Without ACTA, POPA, or SIPA the internet is in danger of losing the intangible elements needed to make an economic system work: trust. The economic engine is driven by the implicit (and explicit) belief that our abstract property rights will be respected and enforced so that we can create and store value. Without the structure, the economic exchange will not get beyond the barter level. One future is to continue this trend and create guilds, another is to allow great monopolies to flourish (Microsoft, IBM) but neither is a sufficiently satisfactory model for harnessing or unleashing (depending on your perspective) the economic growth that is available to the internet. See for example, the analysis of the creative industries in this UN report on the Creative Economy especially part 3 explores this issue.
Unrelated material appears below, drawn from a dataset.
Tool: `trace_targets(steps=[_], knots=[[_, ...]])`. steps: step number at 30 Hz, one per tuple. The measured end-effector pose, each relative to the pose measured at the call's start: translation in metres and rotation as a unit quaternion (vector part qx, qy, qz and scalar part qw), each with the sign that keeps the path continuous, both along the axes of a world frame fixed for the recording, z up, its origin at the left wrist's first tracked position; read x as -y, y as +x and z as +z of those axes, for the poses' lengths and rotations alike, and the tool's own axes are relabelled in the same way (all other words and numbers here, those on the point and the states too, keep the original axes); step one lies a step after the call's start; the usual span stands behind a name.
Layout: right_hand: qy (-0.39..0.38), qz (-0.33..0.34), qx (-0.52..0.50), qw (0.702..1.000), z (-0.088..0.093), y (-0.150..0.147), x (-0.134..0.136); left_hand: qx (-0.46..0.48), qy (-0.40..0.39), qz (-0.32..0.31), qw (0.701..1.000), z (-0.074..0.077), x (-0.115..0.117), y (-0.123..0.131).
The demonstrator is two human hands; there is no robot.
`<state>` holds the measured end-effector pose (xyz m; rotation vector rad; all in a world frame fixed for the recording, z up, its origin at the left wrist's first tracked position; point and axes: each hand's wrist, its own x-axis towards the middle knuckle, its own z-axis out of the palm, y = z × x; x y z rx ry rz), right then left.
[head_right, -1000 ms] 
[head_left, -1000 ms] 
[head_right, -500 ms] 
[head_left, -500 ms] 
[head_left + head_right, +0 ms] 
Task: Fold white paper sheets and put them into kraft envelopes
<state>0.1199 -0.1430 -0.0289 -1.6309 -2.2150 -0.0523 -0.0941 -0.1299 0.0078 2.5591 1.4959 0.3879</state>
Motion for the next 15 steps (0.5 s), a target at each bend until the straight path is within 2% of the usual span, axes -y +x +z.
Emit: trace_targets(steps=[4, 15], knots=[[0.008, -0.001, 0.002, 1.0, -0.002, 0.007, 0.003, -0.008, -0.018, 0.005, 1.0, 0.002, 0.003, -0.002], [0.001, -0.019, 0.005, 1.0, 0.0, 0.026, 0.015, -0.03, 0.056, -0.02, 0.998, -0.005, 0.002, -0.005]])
In particular, the legislation is showing that the individual artists, those people creating the work, can get paid for their effort. By developing and enforcing their copyright, we can see individual creative workers getting paid for that work. What this will require, though, is a fundamental change in the way work and intellectual property rights are created and enforced. In a sense, we are on the cusp of a change in how work is rewarded in the internet era. The future of work is bound with how creative rights rebalance the relationship between the worker and the company. What is still needed is a debate on this issue, are the implicit issues within this debate. Yet, there has been little discussion of these issues within the hype and hyperbole. At the root though, these issues are about how creative rights, intellectual property rights, and copyright exist within the information economy. ACTA, PIPA and SOPA are imperfect but they are trying to solve the problem.
It is worse than censorship; it is how laws are made.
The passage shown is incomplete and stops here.